[[ The data open ]]
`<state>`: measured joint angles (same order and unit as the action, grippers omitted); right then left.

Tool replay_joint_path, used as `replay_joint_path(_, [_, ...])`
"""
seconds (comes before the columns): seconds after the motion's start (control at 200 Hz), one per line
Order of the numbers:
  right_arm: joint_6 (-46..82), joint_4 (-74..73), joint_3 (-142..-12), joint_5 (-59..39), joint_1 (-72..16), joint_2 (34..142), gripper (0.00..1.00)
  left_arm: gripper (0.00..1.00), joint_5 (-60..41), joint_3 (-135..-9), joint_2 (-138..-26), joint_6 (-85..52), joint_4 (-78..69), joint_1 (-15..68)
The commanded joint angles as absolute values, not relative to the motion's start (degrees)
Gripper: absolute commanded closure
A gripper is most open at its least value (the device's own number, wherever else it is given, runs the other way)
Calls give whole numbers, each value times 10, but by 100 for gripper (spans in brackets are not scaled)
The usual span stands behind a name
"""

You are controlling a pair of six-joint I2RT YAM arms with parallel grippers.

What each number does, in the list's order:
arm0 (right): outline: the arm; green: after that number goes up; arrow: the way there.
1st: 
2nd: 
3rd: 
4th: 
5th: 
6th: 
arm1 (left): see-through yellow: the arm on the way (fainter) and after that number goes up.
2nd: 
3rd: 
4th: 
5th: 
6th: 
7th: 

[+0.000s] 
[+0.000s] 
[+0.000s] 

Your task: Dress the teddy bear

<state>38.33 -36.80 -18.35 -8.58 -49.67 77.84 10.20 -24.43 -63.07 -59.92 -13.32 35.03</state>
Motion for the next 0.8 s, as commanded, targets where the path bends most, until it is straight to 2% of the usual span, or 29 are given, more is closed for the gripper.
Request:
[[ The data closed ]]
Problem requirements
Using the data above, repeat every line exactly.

Exercise output
`<state>`: measured joint angles (same order and unit as the action, grippers omitted); right then left.

Tool replay_joint_path, used as `replay_joint_path(_, [_, ...])`
"""
seconds (comes before the columns): seconds after the motion's start (control at 200 Hz), one per line
Order of the numbers:
  right_arm: joint_6 (-46..82), joint_4 (-74..73), joint_3 (-142..-12), joint_5 (-59..39), joint_1 (-72..16), joint_2 (34..142), gripper (0.00..1.00)
  left_arm: gripper (0.00..1.00), joint_5 (-60..41), joint_3 (-135..-9), joint_2 (-138..-26), joint_6 (-85..52), joint_4 (-78..69), joint_1 (-15..68)
The commanded joint angles as absolute values, not relative to the motion's start (degrees)
Gripper: absolute commanded closure
A gripper is most open at its least value (the device's own number, wherever else it is given, runs the other way)
Calls give whole numbers, each value times 10, but by 100 for gripper (spans in brackets are not scaled)
The usual span stands behind a name
"""

You are controlling a pair of six-joint I2RT YAM arms with parallel grippers.

What each number does, in the list's order:
arm0 (right): outline: the arm; green: after that number goes up; arrow: the way there.
1st: 
2nd: 
3rd: 
4th: 
5th: 
6th: 
arm1 (left): see-through yellow: the arm on the way (fainter) and after that number goes up.
2nd: 
3rd: 
4th: 
5th: 
6th: 
7th: 

[+0.000s] 
[+0.000s] 
[+0.000s] 

Your task: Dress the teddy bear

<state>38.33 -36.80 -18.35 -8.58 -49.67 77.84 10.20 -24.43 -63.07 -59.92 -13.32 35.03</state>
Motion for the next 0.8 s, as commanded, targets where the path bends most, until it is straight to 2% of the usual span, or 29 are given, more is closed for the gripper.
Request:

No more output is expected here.